WHAT YOU HAVE TO DO –
Pull every line of the entries that has the word "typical".
= = = = =
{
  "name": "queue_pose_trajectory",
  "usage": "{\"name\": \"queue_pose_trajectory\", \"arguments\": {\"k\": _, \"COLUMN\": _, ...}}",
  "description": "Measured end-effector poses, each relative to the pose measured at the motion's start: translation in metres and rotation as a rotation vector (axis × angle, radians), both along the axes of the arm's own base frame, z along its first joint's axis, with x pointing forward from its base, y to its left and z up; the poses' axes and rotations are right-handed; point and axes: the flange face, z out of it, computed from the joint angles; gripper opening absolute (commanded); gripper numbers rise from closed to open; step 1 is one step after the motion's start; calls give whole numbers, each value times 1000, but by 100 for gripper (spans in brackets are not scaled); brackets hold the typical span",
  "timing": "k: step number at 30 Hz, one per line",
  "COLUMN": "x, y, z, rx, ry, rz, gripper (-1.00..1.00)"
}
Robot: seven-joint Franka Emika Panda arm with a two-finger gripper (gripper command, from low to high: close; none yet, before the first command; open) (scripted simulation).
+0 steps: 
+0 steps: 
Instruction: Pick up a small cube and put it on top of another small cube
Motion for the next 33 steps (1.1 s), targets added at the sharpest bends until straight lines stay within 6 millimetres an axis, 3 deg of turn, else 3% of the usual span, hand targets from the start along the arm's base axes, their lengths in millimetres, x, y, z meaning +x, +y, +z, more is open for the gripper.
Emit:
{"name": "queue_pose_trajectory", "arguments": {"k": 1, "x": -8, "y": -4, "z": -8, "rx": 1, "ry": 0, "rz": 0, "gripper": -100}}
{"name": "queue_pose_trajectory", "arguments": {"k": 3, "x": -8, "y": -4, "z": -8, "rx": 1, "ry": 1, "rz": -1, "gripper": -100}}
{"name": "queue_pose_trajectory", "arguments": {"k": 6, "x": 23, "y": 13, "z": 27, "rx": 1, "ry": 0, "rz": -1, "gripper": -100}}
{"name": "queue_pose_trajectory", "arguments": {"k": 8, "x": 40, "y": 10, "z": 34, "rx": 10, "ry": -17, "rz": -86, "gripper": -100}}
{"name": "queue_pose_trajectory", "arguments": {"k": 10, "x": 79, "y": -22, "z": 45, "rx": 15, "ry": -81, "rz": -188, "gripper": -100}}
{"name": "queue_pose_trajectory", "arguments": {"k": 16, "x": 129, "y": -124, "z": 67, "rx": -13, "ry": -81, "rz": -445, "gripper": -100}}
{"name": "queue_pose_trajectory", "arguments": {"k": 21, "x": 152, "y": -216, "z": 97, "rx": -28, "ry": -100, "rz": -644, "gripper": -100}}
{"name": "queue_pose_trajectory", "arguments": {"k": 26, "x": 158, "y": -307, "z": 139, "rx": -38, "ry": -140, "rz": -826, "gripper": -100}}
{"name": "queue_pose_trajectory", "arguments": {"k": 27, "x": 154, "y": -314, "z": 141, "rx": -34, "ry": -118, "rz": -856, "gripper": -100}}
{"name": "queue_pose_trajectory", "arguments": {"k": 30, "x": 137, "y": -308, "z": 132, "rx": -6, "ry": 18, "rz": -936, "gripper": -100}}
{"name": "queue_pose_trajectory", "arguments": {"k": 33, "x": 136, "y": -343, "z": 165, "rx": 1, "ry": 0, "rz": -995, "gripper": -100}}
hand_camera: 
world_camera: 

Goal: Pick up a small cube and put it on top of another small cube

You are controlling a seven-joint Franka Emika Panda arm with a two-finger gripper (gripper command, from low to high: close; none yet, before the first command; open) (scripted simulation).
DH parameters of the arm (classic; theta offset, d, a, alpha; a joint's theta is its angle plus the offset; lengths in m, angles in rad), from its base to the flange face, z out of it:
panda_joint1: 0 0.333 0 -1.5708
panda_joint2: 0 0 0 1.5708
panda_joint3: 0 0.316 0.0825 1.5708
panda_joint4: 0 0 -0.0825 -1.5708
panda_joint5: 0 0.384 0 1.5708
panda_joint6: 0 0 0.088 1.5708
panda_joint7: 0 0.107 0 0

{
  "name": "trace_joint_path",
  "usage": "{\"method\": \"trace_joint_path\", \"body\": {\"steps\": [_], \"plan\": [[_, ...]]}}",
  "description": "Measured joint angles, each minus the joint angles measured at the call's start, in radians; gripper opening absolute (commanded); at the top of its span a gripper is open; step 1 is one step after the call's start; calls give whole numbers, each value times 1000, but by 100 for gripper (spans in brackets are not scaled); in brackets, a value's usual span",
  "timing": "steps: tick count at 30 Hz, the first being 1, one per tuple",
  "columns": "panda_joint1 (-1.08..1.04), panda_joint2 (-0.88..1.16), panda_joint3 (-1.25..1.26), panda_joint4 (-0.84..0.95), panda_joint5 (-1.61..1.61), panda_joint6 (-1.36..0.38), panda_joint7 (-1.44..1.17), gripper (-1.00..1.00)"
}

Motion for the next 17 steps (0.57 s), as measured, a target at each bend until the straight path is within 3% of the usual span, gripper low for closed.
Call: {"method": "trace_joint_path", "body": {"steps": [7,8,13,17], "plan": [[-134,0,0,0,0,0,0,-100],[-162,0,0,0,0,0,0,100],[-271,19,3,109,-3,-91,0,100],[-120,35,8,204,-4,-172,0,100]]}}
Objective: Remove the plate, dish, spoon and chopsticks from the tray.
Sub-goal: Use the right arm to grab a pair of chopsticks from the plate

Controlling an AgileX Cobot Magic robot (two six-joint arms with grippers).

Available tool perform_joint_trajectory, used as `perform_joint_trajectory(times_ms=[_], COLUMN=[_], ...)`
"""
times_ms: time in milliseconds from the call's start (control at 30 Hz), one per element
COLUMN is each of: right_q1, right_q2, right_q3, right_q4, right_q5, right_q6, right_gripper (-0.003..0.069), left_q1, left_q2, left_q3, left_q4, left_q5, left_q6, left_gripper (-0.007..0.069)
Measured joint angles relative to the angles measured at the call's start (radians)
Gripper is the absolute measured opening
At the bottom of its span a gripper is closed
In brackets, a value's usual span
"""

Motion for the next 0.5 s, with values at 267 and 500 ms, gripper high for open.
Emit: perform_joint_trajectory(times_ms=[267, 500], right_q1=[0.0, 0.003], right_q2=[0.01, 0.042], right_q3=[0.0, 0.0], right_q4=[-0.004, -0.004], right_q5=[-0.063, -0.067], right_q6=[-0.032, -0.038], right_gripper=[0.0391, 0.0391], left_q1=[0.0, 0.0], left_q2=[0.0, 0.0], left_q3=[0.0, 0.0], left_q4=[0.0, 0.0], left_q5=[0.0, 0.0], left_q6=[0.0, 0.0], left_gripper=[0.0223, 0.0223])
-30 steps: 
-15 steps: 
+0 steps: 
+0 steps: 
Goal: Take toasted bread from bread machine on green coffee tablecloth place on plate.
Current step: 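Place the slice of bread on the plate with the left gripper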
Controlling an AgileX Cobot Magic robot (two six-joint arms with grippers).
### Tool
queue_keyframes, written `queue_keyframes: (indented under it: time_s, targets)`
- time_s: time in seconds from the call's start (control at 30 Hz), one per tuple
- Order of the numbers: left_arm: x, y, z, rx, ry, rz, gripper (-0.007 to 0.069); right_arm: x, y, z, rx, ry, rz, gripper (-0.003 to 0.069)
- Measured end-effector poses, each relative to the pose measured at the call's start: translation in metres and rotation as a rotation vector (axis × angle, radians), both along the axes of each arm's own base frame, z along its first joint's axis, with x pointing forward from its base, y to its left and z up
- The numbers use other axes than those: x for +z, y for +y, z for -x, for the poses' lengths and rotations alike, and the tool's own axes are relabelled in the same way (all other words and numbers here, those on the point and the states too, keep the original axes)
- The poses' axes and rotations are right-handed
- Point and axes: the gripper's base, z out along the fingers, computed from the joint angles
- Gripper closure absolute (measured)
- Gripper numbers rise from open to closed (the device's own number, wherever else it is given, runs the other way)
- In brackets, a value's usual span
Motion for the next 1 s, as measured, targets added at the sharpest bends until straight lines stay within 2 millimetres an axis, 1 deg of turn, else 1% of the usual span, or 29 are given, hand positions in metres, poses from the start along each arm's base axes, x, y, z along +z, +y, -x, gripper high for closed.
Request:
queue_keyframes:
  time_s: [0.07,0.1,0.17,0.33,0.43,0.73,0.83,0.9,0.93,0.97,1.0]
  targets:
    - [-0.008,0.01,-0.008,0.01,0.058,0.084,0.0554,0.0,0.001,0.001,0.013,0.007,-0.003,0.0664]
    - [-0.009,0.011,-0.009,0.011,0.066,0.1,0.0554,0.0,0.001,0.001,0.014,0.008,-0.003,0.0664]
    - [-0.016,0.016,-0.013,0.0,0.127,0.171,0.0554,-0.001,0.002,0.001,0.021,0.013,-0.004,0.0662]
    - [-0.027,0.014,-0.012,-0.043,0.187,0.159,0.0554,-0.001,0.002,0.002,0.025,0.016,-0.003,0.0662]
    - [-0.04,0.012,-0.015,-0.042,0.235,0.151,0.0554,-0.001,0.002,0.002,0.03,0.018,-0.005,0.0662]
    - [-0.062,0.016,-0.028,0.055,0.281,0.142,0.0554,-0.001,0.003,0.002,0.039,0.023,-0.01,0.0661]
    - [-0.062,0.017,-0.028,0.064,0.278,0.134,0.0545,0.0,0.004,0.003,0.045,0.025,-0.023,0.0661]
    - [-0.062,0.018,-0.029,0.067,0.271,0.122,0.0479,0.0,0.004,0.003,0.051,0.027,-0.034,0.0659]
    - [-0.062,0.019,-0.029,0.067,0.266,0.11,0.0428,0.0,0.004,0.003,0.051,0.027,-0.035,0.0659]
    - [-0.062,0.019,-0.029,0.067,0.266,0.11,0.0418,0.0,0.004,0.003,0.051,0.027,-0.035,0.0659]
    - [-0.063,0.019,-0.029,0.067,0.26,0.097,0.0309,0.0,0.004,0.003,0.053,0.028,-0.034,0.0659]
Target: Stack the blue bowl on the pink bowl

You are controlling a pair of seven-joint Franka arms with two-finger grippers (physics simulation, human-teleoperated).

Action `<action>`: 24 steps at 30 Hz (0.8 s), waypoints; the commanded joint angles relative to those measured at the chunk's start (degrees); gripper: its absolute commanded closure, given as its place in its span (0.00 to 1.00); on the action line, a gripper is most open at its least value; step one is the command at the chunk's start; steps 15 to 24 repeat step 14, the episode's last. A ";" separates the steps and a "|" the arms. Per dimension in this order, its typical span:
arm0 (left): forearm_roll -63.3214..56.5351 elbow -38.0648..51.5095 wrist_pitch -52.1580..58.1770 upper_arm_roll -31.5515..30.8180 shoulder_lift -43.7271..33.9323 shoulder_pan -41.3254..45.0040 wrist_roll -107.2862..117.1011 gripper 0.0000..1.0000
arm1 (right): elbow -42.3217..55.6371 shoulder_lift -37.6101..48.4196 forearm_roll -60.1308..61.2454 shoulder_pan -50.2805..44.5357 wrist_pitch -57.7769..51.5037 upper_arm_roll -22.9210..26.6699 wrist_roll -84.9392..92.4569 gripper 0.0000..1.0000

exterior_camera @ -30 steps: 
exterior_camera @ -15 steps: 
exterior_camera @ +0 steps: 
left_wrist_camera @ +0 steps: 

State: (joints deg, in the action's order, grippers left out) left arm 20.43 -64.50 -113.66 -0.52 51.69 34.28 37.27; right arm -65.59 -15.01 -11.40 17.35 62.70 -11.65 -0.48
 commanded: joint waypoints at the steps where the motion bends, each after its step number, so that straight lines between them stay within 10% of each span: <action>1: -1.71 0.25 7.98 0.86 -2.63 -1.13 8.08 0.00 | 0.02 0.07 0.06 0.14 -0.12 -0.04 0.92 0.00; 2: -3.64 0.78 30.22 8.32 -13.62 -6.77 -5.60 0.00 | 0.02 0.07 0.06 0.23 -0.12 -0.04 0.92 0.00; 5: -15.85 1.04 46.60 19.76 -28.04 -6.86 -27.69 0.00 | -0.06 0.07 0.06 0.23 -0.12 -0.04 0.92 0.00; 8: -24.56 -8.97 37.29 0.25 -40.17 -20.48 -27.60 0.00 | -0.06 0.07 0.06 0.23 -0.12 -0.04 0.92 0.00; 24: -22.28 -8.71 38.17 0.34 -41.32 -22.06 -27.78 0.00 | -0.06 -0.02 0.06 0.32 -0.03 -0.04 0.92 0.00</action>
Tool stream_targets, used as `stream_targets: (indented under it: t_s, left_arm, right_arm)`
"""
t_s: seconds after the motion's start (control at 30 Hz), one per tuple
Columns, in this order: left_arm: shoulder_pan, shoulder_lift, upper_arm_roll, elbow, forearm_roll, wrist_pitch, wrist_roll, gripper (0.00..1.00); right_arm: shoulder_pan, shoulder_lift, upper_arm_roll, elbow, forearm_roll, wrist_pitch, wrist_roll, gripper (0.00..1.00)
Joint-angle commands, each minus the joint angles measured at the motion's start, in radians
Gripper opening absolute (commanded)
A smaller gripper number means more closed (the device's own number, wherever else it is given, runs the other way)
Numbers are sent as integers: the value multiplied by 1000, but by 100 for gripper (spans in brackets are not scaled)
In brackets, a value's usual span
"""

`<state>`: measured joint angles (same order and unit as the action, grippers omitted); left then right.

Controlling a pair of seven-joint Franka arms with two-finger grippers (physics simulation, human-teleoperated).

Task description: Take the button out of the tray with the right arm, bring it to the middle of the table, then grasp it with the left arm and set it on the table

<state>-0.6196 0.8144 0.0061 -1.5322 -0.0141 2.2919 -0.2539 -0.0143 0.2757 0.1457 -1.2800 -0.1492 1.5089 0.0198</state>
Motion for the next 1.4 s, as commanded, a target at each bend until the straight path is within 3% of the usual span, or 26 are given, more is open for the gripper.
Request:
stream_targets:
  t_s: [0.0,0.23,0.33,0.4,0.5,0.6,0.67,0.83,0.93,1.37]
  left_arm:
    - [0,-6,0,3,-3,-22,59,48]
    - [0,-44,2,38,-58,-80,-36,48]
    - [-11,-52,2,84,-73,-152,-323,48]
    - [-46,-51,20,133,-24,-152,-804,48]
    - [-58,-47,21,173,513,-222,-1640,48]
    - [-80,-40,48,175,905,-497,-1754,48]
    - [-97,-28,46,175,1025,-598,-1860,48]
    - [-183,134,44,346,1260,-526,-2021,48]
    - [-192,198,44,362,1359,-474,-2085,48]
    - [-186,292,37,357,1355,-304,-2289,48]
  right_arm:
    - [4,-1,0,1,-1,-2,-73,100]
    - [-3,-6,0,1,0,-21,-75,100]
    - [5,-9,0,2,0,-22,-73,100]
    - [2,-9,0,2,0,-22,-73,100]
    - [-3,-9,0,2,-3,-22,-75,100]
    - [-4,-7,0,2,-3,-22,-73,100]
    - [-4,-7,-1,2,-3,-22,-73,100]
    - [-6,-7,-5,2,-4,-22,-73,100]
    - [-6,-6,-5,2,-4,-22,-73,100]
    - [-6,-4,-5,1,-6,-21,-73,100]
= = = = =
SOLUTION FOR THIS TASK –
  "description": "Measured end-effector poses, each relative to the pose measured at the motion's start: translation in metres and rotation as a rotation vector (axis × angle, radians), both along the axes of the arm's own base frame, z along its first joint's axis, with x pointing forward from its base, y to its left and z up; the poses' axes and rotations are right-handed; point and axes: the flange face, z out of it, computed from the joint angles; gripper opening absolute (commanded); gripper numbers rise from closed to open; step 1 is one step after the motion's start; calls give whole numbers, each value times 1000, but by 100 for gripper (spans in brackets are not scaled); brackets hold the typical span",
Action `<action>`: 24 steps at 30 Hz (0.8 s), waypoints; the commanded joint angles relative to those measured at the chunk's start (degrees); gripper: its absolute commanded closure, given as its place in its span (0.00 to 1.00); on the action line, a gripper is most open at its least value; step one is the command at the chunk's start; steps 15 to 24 repeat step 14, the episode's last. A ";" separates the steps and a "|" the arms. Per dimension in this order, its typical span:

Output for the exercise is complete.